The last section is called “The New England Tragedies.” Its first tale speaks of Puritan Governor (and founder of Connecticut) John Endicott, simultaneously praising his bravery and fervor while denouncing his cruelty and fanaticism. The second story is that of Giles Corey, executed as a witch at Salem and cast by Longfellow in the role of a martyr to superstition. Here Longfellow is most like his Fireside brethren; at a time when such folk called Boston the “hub of the Universe,” New England had such a hold upon the imagination of the poet that he rated two episodes of colonial history on a par with the life of Christ and Medieval Christendom. All of Longfellow’s travel and linguistic-cultural cosmopolitanism did not remove him from “the stock of the Puritans.”

Indeed, the Finale that concludes the entire work features St. John the Evangelist bewilderedly recounting the difficult history of Christianity, the various claims and counter-claims, wars and repressions. He closes the work with the lines:

From all vain pomps and shows,
From the pride that overflows,
And the false conceits of men;
From all the narrow rules
And subtleties of Schools,
And the craft of tongue and pen;
Bewildered in its search,
Bewildered with the cry:
Lo, here! lo, there, the Church!
Poor, sad Humanity
Through all the dust and heat
Turns back with bleeding feet,
By the weary road it came,
Unto the simple thought
By the great Master taught,
And that remaineth still:
Not he that repeateth the name,
But he that doeth the will!

So ends his epic on a typically Unitarian note – conduct over Creed.
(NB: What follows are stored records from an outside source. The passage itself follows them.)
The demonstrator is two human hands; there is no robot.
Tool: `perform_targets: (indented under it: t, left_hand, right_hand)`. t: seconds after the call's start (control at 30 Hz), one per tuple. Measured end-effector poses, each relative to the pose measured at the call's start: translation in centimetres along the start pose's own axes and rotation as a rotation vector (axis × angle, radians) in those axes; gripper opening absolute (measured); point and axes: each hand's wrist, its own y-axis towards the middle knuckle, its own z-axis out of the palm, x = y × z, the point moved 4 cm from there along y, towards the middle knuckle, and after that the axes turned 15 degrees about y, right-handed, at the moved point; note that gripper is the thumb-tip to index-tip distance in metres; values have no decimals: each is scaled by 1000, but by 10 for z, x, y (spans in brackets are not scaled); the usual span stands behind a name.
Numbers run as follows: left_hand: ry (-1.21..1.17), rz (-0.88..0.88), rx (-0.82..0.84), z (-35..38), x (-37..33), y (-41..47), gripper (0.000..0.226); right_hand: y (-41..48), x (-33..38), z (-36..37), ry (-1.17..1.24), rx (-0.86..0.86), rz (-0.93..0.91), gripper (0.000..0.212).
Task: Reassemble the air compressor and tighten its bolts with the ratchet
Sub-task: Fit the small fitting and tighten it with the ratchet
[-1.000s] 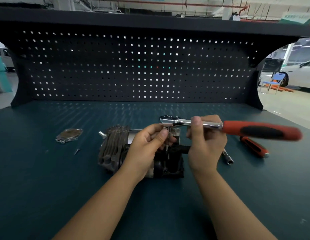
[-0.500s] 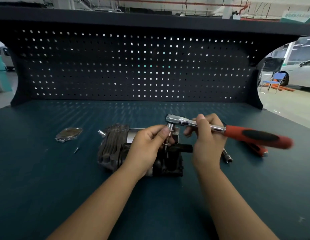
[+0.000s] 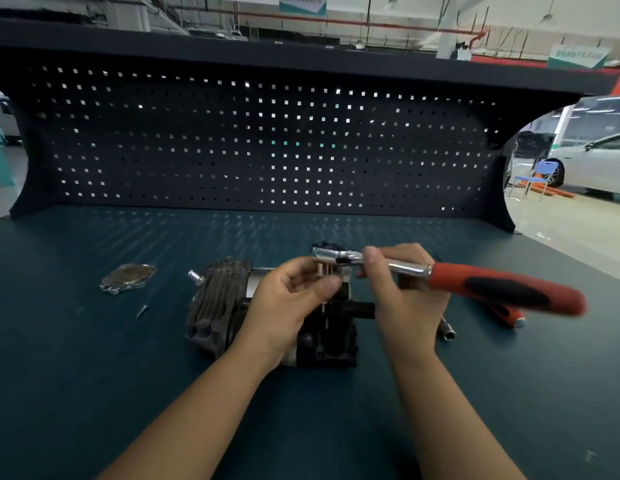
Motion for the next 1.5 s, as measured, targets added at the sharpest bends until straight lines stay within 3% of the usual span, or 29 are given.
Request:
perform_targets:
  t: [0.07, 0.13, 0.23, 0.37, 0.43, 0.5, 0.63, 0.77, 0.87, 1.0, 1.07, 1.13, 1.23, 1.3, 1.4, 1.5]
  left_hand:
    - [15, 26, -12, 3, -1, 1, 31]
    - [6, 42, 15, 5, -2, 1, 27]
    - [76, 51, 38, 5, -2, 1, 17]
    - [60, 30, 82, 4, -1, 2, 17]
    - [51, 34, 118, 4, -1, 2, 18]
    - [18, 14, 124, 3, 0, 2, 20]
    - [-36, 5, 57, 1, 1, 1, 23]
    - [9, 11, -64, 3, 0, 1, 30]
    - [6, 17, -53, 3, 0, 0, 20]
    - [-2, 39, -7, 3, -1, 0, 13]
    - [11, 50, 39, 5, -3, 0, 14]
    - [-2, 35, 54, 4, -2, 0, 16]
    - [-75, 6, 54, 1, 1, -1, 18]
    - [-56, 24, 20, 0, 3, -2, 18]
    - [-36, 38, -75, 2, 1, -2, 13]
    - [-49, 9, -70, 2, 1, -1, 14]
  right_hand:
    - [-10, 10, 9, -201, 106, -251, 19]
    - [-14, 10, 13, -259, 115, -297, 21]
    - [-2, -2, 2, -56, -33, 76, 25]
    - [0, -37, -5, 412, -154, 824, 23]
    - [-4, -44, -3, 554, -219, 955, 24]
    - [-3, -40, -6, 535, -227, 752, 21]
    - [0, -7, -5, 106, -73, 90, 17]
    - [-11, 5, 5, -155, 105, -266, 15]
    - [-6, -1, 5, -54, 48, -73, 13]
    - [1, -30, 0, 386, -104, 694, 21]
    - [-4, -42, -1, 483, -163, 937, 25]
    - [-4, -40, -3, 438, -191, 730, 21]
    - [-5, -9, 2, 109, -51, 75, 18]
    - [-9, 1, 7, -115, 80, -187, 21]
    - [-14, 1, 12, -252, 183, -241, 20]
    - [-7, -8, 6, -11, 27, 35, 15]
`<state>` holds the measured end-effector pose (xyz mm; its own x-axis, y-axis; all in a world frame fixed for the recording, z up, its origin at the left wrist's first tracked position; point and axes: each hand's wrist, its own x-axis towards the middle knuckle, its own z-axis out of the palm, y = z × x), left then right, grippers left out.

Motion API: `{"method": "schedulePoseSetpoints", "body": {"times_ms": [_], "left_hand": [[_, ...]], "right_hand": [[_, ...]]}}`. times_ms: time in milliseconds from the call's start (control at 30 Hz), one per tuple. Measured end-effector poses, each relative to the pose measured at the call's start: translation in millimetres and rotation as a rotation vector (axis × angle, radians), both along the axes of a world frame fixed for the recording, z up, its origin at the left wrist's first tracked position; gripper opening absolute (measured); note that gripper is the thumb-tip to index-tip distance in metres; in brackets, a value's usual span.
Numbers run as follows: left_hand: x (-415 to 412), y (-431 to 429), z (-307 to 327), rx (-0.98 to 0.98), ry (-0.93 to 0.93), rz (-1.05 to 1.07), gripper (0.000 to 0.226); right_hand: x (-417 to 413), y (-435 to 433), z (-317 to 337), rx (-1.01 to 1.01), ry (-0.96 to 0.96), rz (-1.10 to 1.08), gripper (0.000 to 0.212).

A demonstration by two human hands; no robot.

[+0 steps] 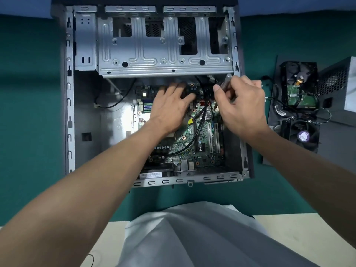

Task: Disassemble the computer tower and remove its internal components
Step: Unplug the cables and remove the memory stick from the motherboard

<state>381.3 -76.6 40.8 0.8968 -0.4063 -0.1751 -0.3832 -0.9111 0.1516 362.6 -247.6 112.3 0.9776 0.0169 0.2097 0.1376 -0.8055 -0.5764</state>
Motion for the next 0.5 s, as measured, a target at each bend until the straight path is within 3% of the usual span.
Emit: {"method": "schedulePoseSetpoints", "body": {"times_ms": [67, 133, 200, 333, 500], "left_hand": [[-18.3, -15.3, 2.6, -0.14, -0.016, 0.105, 0.05], [-32.3, -34.6, 6.0, -0.257, 0.202, 0.246, 0.067], [-36.3, -48.4, 4.6, -0.168, 0.339, 0.238, 0.079], [-30.1, -51.3, 3.9, -0.104, 0.234, 0.177, 0.058], [-29.9, -43.0, 0.4, -0.136, 0.247, 0.275, 0.031]], "right_hand": [[0.4, 0.8, 0.9, -0.004, -0.012, -0.008, 0.034], [0.4, 0.8, 1.3, -0.007, -0.024, -0.013, 0.033], [0.7, 0.3, 1.2, -0.007, -0.019, -0.007, 0.033], [0.7, 0.6, 0.3, -0.003, -0.052, -0.01, 0.035], [1.5, -0.9, -0.6, 0.062, -0.083, -0.014, 0.036]]}}
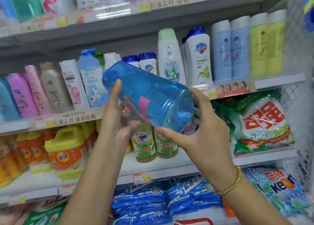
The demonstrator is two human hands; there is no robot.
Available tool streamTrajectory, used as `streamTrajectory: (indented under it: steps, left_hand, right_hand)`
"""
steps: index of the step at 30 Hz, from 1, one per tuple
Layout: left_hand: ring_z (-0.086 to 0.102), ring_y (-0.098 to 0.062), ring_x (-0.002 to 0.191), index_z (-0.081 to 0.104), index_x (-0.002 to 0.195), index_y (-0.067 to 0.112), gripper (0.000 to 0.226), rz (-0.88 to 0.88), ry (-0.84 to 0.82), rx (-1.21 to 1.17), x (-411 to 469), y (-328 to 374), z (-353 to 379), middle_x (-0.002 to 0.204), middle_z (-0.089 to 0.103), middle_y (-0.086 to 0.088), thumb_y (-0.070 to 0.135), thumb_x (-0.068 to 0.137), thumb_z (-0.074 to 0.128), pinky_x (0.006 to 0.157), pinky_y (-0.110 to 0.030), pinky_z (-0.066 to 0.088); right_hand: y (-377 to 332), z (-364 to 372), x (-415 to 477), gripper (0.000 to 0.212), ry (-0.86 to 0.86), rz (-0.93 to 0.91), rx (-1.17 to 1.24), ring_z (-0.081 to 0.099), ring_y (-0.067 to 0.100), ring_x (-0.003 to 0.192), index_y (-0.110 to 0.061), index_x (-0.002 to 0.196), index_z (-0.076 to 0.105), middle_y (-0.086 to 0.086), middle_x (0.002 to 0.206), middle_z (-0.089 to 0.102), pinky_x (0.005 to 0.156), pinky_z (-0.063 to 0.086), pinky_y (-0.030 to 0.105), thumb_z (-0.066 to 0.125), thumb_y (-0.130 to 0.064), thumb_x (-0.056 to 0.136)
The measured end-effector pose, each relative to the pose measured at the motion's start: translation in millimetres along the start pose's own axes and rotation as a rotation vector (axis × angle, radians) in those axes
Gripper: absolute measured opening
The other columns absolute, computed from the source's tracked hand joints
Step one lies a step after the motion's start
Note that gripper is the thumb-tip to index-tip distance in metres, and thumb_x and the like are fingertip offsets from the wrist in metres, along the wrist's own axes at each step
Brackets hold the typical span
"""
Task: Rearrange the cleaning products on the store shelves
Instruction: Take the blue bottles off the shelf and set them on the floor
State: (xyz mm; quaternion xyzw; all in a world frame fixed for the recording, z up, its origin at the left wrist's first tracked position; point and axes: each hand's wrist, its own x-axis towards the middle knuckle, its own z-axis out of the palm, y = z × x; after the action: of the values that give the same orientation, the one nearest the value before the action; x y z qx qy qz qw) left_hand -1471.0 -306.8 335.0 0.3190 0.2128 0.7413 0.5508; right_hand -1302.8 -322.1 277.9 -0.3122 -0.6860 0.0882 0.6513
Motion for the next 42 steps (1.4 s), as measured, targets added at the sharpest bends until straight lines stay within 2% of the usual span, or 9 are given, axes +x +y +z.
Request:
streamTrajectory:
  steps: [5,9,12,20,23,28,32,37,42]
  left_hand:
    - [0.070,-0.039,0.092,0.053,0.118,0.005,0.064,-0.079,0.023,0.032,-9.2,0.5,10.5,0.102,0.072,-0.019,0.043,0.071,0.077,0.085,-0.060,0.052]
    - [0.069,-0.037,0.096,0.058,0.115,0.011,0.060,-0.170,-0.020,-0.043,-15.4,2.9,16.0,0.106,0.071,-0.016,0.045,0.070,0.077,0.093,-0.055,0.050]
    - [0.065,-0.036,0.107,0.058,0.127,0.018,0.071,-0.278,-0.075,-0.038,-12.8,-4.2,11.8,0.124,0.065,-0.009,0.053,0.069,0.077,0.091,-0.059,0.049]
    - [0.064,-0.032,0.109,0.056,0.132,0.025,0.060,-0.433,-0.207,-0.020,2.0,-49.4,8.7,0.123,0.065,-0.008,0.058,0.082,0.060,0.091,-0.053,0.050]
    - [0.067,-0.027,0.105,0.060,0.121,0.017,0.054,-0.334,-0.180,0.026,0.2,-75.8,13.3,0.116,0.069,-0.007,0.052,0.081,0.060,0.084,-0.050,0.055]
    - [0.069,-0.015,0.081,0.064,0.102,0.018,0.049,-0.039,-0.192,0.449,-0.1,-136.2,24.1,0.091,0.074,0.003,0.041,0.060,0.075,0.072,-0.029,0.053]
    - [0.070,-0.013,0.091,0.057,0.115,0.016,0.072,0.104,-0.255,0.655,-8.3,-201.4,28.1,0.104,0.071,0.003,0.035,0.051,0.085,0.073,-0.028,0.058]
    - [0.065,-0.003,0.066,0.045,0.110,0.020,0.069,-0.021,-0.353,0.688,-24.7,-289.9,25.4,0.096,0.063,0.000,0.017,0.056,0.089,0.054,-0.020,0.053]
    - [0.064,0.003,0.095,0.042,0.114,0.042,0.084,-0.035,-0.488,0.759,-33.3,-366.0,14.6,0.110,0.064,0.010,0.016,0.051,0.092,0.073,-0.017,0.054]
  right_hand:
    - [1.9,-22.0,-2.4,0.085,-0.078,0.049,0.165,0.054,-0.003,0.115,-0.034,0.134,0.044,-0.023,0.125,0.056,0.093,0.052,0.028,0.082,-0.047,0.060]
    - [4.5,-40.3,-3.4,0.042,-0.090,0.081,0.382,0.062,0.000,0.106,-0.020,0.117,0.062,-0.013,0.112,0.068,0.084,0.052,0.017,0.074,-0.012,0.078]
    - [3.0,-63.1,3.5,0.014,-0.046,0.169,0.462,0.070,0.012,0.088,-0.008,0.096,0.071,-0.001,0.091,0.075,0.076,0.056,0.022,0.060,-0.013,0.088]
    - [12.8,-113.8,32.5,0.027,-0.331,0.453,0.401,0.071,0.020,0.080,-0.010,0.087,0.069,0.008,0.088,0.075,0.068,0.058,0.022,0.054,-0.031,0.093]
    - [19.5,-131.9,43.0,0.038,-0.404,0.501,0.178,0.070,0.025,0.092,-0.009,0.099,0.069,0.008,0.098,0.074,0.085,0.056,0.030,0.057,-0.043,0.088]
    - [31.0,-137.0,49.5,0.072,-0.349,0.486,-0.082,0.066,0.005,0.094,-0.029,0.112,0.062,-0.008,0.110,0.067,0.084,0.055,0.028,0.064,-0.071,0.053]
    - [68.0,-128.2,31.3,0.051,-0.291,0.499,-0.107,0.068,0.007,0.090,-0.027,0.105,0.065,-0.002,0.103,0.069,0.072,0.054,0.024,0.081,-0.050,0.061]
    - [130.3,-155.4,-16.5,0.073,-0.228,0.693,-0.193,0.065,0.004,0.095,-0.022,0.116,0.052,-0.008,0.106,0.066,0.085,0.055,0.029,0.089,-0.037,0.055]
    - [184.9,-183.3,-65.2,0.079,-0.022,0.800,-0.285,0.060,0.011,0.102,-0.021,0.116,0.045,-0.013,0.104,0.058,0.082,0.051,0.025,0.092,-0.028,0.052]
At first thought one might think the whole thing is much more succinctly put by Theosophist, Spiritualist, Rosicrucian, and New Thought devotee (as well as New Englander) Ella Wheeler Wilcox: “So many gods, so many creeds, so many paths that wind and wind while just the art of being kind is all the sad world needs.” But where Mrs. Wilcox speaks out of certainty (rather ironic, given the indistinct nature of the vaguely connected doctrines she subscribed to), Longfellow, as shown by the body of his magnum opus, confessed doubts in his own doubt. It is not just that he quotes the Apostle’s Creed, that first victim of the Unitarian revolt; he came to believe in Our Lady’s Immaculate Conception – for which Bl. Pius IX enrolled him in the newly founded Pontifical Academy of the Immaculate, which that Pontiff created for defenders of that then-recently defined dogma. In various poems his innate attraction to Catholicism came out – as when, in a tribute to Florence Nightingale, he compared her to St. Philomena.

Of course, Longfellow’s life had its share of tragedy: his first wife died of a miscarriage in Europe, his second, Frances, of an accidental fire. His son was severely wounded during the Civil War, two years after his mother’s death. It was while Longfellow was very depressed, over this last misfortune, that Christmas found him sitting on the porch of his home in Nahant. Listening to the bells of the churches of Boston ringing out for Christmas across the harbor (a relatively new phenomenon for that city in the winter of 1864) he was inspired to write the poem that we opened with, which gave us the lyrics for the carol, “I heard the bells on Christmas Day.” Despite personal and national tragedy, and his own strange mixture of religious doubt and longing, hope managed to push its way foremost into his head:

“God is not dead, nor doth He sleep;
The wrong shall fail, the right prevail
With peace on earth, good will to men.”

We shall not know this side of the grave what Longfellow’s final dispositions were in the last moments of his life. Faced as we are with a situation in some ways worse than what he saw that Christmas Day, it would be easy to despair. But armed with a certainty which he lacked, and the Sacraments that – save Baptism – he had never enjoyed, we have an obligation to face the future with at least as much confidence as he showed at that moment.